SELECT content FROM document_chunks
ORDER BY embedding <-> %s::vector
LIMIT 5
""", (query_vector,))
chunks = [row[0] for row in cursor.fetchall()]
context = "\n".join(chunks)
# Generate answer
prompt = f"Context: {context}\nQuestion: {question}\nAnswer:" response = genai.GenerativeModel('gemini-pro').generate_content(prompt)
return response.text
Getting Started
To implement this architecture:
Set up PostgreSQL with the pgvector extension
Configure Gemini API access for embedding and generation
Create the database schema using the SQL above
Implement the Python classes for document processing and querying
Test with sample documents and optimize based on your use case
Conclusion
This RAG architecture represents a practical, production-ready approach to building intelligent document Q&A systems. By combining Google's powerful Gemini models with PostgreSQL's reliability and vector capabilities, you get the best of both worlds: cutting-edge AI performance with enterprise-grade data management.

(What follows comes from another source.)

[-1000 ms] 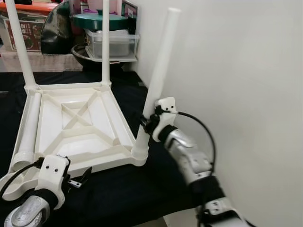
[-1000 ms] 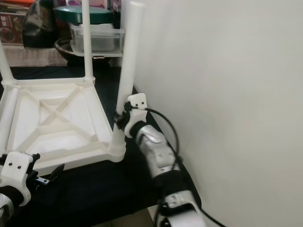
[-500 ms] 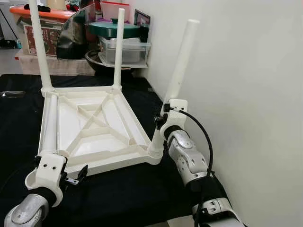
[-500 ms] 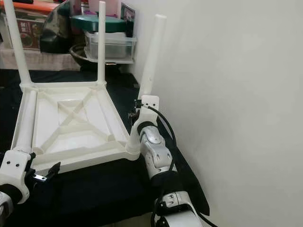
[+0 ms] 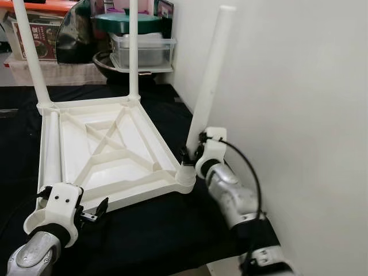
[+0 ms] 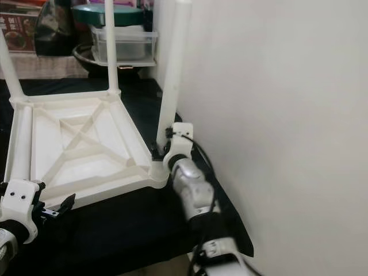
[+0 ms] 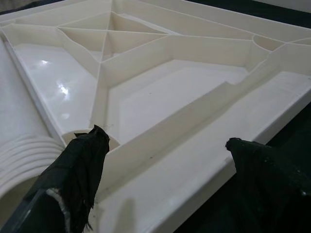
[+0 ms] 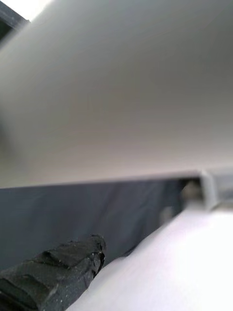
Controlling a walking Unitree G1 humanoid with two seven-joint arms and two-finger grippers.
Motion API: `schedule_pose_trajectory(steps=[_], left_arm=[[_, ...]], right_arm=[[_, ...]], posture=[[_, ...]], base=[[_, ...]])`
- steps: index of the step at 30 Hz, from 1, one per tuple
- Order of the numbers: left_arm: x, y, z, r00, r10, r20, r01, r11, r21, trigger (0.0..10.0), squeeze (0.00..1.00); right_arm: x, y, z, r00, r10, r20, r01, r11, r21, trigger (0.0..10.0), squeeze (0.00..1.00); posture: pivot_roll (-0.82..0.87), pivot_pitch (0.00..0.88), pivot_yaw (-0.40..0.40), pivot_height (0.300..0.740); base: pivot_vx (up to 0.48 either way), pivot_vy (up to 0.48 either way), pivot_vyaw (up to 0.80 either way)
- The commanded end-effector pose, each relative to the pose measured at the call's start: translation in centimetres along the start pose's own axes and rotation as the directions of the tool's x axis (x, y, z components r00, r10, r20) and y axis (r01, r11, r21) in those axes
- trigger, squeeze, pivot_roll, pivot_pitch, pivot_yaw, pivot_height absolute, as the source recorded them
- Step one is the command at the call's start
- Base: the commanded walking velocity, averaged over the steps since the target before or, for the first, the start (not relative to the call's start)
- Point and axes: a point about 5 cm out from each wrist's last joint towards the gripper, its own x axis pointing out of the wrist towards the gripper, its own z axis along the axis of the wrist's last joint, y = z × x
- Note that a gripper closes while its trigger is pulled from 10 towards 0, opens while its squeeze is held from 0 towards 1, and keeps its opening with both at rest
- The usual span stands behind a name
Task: Building children table
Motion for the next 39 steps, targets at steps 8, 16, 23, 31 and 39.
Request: schedule_pose_trajectory(steps=[8,16,23,31,39], left_arm=[[0.1,0.0,-0.2,1.0,-0.015,-0.006,0.015,1.0,0.015,10.0,0.0],[0.2,0.2,-0.1,1.0,-0.014,-0.004,0.014,0.999,0.032,10.0,0.0],[0.3,0.3,-0.1,1.0,-0.017,-0.004,0.017,0.999,0.041,10.0,0.0],[0.2,0.3,-0.1,1.0,-0.013,-0.001,0.013,0.999,0.046,10.0,0.0],[0.0,0.1,-0.4,1.0,-0.017,-0.01,0.017,0.999,0.041,10.0,0.0]], right_arm=[[-0.7,-1.3,4.3,0.926,0.374,0.055,-0.365,0.922,-0.13,10.0,0.0],[0.4,-2.3,3.0,0.797,0.575,-0.183,-0.604,0.766,-0.222,10.0,0.0],[1.3,-2.8,3.4,0.792,0.572,-0.214,-0.61,0.761,-0.221,10.0,0.0],[2.1,-4.0,4.3,0.842,0.502,-0.198,-0.537,0.811,-0.231,0.0,0.0],[1.7,-5.5,3.7,0.876,0.454,-0.164,-0.478,0.861,-0.174,0.0,0.0]], posture=[[0.19,0.0,-0.127,0.74],[0.23,0.0,-0.148,0.74],[0.23,0.0,-0.154,0.74],[0.26,0.0,-0.173,0.74],[0.25,0.0,-0.167,0.74]], base=[[0.0,0.0,0.0],[0.0,0.0,0.0],[0.0,0.0,0.0],[0.0,0.0,0.0],[0.0,0.0,0.0]])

The beauty of this system lies in its simplicity and power. With just six clear phases, you can transform static documents into an interactive knowledge base that provides accurate, contextual answers to user questions.
Ready to build your own RAG system? The combination of proven technologies and modern AI capabilities makes this the perfect time to start building intelligent applications that truly understand your data.